Your assignment:
What you return must be the lines of the data that hold the word "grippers".

..............................

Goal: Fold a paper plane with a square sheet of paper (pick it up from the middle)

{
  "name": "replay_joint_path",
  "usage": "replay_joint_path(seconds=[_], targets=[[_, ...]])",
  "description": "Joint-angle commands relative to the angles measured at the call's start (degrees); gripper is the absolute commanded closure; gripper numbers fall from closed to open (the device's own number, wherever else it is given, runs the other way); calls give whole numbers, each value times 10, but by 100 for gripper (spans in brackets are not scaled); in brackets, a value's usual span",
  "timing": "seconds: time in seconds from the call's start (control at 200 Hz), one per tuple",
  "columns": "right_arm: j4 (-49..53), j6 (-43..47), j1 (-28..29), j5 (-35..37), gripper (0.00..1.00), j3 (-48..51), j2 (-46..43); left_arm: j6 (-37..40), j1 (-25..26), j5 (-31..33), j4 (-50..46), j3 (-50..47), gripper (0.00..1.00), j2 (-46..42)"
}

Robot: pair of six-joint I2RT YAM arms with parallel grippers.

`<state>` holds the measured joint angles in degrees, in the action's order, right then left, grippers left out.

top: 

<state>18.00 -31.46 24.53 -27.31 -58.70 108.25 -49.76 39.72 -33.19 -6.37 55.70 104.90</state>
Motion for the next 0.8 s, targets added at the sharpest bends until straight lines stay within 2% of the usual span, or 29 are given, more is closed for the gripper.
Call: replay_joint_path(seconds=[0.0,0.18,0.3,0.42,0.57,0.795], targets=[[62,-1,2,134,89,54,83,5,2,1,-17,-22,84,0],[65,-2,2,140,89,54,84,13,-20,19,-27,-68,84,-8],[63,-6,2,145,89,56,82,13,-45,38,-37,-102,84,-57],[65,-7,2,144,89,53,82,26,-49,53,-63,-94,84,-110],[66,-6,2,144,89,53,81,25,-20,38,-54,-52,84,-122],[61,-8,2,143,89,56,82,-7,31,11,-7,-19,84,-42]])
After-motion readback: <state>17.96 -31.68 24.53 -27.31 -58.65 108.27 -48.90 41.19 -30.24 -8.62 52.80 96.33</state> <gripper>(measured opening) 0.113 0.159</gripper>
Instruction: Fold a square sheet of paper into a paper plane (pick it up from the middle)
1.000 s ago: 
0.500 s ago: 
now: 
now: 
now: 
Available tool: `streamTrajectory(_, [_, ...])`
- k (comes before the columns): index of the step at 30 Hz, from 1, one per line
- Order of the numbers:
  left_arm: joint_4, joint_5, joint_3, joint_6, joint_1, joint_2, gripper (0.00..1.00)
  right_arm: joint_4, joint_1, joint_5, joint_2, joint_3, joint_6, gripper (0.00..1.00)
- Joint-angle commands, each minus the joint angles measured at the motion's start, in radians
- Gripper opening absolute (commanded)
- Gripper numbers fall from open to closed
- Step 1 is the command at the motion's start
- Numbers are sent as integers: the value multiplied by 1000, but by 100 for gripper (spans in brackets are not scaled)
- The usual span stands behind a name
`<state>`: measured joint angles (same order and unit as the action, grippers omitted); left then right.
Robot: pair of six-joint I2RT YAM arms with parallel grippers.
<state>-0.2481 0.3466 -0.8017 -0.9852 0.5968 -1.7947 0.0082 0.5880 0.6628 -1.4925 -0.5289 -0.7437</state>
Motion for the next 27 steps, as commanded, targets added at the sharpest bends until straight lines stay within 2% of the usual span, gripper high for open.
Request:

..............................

Output:
Robot: pair of six-joint I2RT YAM arms with parallel grippers.
`<state>` holds the measured joint angles in degrees, in the action's order, right then left, grippers left out.
`<state>`: measured joint angles (same order and unit as the action, grippers omitted); left then right.
Robot: pair of six-joint I2RT YAM arms with parallel grippers.

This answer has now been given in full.